Machining segments for core drill bits, saw blades and abrasive disks are produced from a matrix material and hard material particles, the hard material particles being able to be statistically distributed or arranged according to a defined particle pattern in the matrix material. In the case of machining segments with statistically distributed hard material particles, the matrix material and the hard material particles are mixed, the mixture is poured into a suitable tool shape and processed further to form the machining segment. In the case of machining segments with set hard material particles, a green compact is built up in layers of matrix material, in which the hard material particles are placed in accordance with the defined particle pattern. In the case of machining segments that are welded to the base body of the machining tool, the structure of a machining zone and a neutral zone has proven itself. The processing zone is constructed from a first matrix material and the neutral zone from a second matrix material, which is different from the first matrix material.
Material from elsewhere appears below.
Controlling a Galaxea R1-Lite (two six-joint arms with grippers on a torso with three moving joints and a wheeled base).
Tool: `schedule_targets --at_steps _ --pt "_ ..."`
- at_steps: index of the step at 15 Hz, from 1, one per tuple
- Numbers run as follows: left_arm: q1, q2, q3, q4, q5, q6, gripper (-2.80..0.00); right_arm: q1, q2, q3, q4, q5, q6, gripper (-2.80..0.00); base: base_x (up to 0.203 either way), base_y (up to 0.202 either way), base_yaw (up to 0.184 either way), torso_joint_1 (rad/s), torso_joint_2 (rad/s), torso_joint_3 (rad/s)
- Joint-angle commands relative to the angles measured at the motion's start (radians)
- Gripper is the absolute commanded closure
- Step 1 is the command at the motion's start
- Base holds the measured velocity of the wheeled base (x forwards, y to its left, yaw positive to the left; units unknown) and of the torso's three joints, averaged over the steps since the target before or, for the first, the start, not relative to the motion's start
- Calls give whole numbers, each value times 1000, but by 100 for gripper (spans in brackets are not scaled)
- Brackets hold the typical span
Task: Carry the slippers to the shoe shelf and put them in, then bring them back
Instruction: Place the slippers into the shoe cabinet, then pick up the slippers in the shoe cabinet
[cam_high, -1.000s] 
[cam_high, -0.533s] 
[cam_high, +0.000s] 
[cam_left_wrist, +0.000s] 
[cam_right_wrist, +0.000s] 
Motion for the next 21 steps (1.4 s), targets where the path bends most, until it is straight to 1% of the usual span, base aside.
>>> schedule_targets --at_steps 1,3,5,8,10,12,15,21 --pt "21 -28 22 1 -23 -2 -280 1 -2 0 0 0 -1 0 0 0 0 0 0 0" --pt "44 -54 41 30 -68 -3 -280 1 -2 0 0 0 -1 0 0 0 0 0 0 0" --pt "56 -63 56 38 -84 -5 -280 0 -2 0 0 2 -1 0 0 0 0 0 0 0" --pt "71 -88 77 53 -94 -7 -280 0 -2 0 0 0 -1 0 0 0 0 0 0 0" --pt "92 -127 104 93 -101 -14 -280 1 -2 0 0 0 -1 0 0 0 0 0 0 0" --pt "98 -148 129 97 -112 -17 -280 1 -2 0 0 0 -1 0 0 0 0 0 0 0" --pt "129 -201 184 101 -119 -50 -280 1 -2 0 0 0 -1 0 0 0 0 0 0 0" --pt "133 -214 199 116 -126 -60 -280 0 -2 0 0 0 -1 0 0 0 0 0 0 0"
Machining tools that are designed as a core drill bit, saw blade or cutting disc and are intended for wet machining of concrete materials are only suitable to a limited extent for dry machining of concrete materials. When wet machining concrete materials, an abrasive concrete sludge is created that supports the machining process and leads to self-sharpening of the machining segments during machining. The matrix material is removed by the abrasive drilling mud and new hard material particles are exposed. When dry machining concrete materials, no abrasive drilling mud can form that can support the machining process. The hard material particles quickly become dull and the processing rate drops. Due to the lack of concrete sludge, the matrix material wears too slowly and deeper-lying hard material particles cannot be exposed. In known machining tools for wet machining, the matrix material and the hard material particles have similar wear rates.

Presentation of the invention

The object of the present invention is to develop a method for producing a machining segment with which machining segments can be produced which are suitable for the dry machining of concrete materials. The processing segment for dry processing concrete materials should have a high processing rate and the longest possible service life.

In the method mentioned at the outset, this object is achieved according to the invention by the features of independent claim 1. Advantageous further developments are specified in the dependent claims.

According to the invention, the method for producing a machining segment is characterized in that a green compact is produced in which the first hard material particles have a protrusion compared to the first matrix material. Because the first hard material particles already have a protrusion in the green compact compared to the first matrix material, the first hard material particles also have a protrusion in the finished machining segment compared to the first matrix material. The sharpening of the machining segments can be omitted completely or is at least significantly reduced.

Machining segments that are produced using the method according to the invention are produced in a three-stage process: in a first stage, a green compact is built up from a first matrix material and first hard material particles, the first hard material particles being placed in the first matrix material according to a defined particle pattern, in a second stage the green compact is compressed into a compact under the action of pressure and in a third stage the compact is processed further under the influence of temperature or by infiltration to form the processing segment.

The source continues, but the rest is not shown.